Bir çoğunuza göre, aşağıya aldığım dizelerin, şiiriyeti olmayabilir. Ama temasını çok sevdim:
“Ömrün yerine ömrümü sarf etsem
Vadesi çabucak dolmasın diye.
Gözlerimi gözlerine vakfetsem
Kem gözlere muhtaç olmasın diye”
Sevgilinin kem gözlere muhtaç olmaması için, kendi gözlerini vakfetmek. Hayal de olsa, işte bir vakfa vücut veren temel anlayış bu.
Vakıflar Haftası, Mayıs ayında kutlanıyordu. Giderek heyecanını yitirdi. Sessiz, gösterişsiz. “Değerini bilmediğimiz milli değerimiz” benzetmesini doğrularcasına.
Vakıflar Haftası’nın amacı, vakıflara övgüler düzmek “..vakıf eserleri milletimizin mührüdür..” diye gurur okşayıcı nutukları atmak, vakıfların yardım kuruluşları olduğunu söyleyerek hayır yapanları abartılarla yüceltmek olmasa gerekir. Asıl amaç, vakıflar kuran bir ulusun devletinin ya da fertlerinin yüce felsefesini hatırlamak olmalı.
Kim ne derse desin, insanımız, yeniliklere ayak uydurmasını bilmişti. Maddi ve manevî çevresini güzelleştirmek, geliştirmek için çaba içerisinde olmuştu. Bu çabaların doğurduğu en köklü kuruluş, vakıflardı. Osmanlı’nın yükselme döneminde, öylesi gelişmiş ki, kurulan vakıfların, değişik birimlerinde, şehzadeler, saray ileri gelenleri, güzel sanatların her türü ile mimari alanda pek çok değerler yetiştirilmişti. Vakıfların işlevinin bunlarla sınırlı olmadığı, yardımlaşma, dayanışma ve toplumsal kurumlar arasındaki bağları geliştirdiği de bir gerçekti.

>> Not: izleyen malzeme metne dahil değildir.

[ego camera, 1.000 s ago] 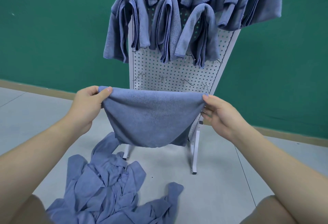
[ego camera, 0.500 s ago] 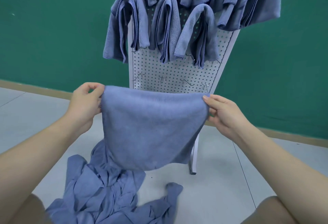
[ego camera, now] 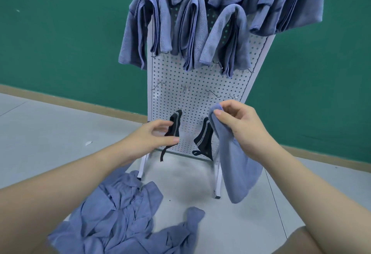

Vakıflarla toplumumuz birçok sosyal kuruluşa kavuştuğu gibi, yine vakıflarla, yardıma muhtaç bir çok insanımız, kimseye ihtiyaç duymadan hayatlarını sürdürebilmekteler.
Bir kutsal ayı geride bırakıp, birlik, beraberlik, kardeşlik, sevgi ve saygı duyguları içerisinde bayrama ulaşmak üzereyiz. Bu aydan almamız gereken pay; Peygamber Efendimizin sözlerindedir:
“Kendisi için istediğini kardeşleri için de istemeyen, gerçekte iman etmiş sayılmaz.”
“Kim bir kardeşinin sıkıntısını giderirse, Allah da kıyamet günü o kimsenin sıkıntısını giderir.”
“Kul, kardeşinin yardımına devam ettiği sürece Allah da o kula yardım eder. ”
“İnsan ölünce bütün amelleri kesilir. Ancak devam eden hayırlı işler, faydalanılan ilim ve kendisine dua eden salih bir evlât bırakanlarınki kesilmez.”
Peygamberimizin, . Medine’deki hurma bahçesini vakfedip, gelirini İslâm’ın korunması ve acil ihtiyaçlara tahsis ettiğini, Fedek hurmalığını da yolculara vakfettiğini biliyoruz.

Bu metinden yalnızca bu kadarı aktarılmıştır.